Next, let’s say that our student activities department uses Excel to maintain a list of students signed up for intramural athletics. Once they’ve shared that file with us, we can use the read_excel function found in the readxl package (see https://readxl.tidyverse.org/) to retrieve the data and store them in another data frame.

intramurals <- read_excel("./data/intramural_signups.xlsx")

That data frame looks like this:

studentid  sport 
 123  basketball
 123  badminton
 222  badminton
 385  basketball
 385  volleyball
 481  basketball
 555  volleyball
 717  basketball
 789  basketball
 851  volleyball
 851  badminton
 992  badminton
 992  volleyball

Similarly, let’s suppose we received raw data from a survey in SPSS format. The survey asked questions about students’ satisfaction with the on-campus cafeteria and includes responses for the variety and quality of the food served, and the cafeteria’s hours of operation. We can read the dataset using the haven package (https://haven.tidyverse.org/), like so:

cafeteria <- read_sav("./data/cafeteria_survey.sav")

Our third data frame looks like this:

studentid.  variety   quality  hours 
 123  3  4  2
 345  4  4  2
 385  1  1  2
 481  2  3  3
 624  2  3  4
 851  5  4  1
 992  4  5  3

Combining the Data

Now that we have data from all three sources, we want to combine them. Fortunately,  the data frames contain a common variable: the student id number (although our students data frame calls the column stuid and the other two call it studentid). We want to join the data frames based on the common column, in much the same way as our SQL query combined the students and majors information with one important difference. The previous SQL query used an inner join, which only included rows of data that had matches in both tables. All of the students had majors, so we didn’t exclude anyone. However, if you compare the three data frames, not every student signed up for intramural athletics or took the survey and some did neither. If we want to include all students in our final dataset, we need to use a left join instead. This type of join will include every row from the dataset listed on the left-hand side of the join statement and include the matching rows from the dataset on the right-hand side of the statement if they exist.

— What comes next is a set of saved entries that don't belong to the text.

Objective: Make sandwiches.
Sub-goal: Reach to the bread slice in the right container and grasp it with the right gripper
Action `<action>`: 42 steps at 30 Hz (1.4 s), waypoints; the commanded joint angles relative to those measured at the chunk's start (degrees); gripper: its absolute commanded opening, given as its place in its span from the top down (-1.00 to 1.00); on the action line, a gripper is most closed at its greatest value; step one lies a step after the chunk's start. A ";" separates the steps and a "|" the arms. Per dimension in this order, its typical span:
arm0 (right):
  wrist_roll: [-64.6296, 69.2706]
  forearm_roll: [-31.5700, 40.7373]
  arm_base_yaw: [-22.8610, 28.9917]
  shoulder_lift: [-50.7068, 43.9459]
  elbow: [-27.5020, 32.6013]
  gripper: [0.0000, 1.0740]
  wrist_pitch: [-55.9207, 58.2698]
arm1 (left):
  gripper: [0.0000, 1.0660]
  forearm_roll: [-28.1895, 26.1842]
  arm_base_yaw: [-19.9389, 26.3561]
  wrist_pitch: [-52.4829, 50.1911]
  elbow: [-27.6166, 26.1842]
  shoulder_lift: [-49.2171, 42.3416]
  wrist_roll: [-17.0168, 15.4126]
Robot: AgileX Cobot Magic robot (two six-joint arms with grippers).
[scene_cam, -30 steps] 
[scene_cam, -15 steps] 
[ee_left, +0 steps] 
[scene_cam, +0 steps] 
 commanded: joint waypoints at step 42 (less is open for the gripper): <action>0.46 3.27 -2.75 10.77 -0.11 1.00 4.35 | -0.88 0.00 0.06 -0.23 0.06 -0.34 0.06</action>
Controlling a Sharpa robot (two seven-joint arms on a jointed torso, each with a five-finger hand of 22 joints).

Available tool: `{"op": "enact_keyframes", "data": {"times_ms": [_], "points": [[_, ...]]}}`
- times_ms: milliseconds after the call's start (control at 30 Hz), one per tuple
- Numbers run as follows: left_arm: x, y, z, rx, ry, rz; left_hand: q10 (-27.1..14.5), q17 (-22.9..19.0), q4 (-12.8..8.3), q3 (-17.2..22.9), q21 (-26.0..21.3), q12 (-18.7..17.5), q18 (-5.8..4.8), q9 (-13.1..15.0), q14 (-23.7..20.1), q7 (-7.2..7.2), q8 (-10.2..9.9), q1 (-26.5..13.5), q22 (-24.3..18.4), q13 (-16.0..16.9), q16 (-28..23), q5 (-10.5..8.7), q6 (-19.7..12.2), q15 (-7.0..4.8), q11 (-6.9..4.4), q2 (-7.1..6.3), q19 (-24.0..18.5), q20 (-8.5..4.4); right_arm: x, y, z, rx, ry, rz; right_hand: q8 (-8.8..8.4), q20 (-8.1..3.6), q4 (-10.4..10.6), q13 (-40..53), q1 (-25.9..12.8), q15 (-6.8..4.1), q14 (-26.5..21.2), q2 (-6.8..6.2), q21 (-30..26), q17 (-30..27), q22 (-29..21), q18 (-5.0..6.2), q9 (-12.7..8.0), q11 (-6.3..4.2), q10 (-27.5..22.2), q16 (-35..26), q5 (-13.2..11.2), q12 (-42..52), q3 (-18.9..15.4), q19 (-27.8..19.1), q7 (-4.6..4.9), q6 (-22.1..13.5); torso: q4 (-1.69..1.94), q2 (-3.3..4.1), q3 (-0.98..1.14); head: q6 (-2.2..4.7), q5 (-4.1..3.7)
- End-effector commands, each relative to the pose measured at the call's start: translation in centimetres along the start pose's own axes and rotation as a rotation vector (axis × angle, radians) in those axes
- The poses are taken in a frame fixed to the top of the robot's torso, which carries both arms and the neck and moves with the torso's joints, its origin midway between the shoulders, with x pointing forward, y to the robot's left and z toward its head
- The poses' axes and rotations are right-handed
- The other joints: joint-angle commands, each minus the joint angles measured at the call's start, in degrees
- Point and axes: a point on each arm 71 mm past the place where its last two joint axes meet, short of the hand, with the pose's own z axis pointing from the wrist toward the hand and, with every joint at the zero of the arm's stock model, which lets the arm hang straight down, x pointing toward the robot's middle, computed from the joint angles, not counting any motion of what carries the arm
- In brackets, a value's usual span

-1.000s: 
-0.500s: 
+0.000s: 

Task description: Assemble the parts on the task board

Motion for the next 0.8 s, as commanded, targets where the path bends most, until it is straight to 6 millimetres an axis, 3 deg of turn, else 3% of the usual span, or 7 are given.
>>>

Since we’re doing this in R, we don’t have to use SQL syntax (although if you really wanted to, you could use the sqldf package - see https://cran.r-project.org/package=sqldf). Instead, we’re going to use the left_join function in the dplyr package (see https://dplyr.tidyverse.org/reference/join.html). We specify that stuid and studentid are the two fields being matched. To merge three data frames, we use two consecutive left_join statements; the first joins the students and intramurals data frames, and the second joins the result of the first join with the cafeteria data frame.

# Merge all three data sets into one using the student ID number
combined_data <- students %>%
  left_join(intramurals, by=c("stuid"="studentid")) %>%
  left_join(cafeteria, by=c("stuid"="studentid"))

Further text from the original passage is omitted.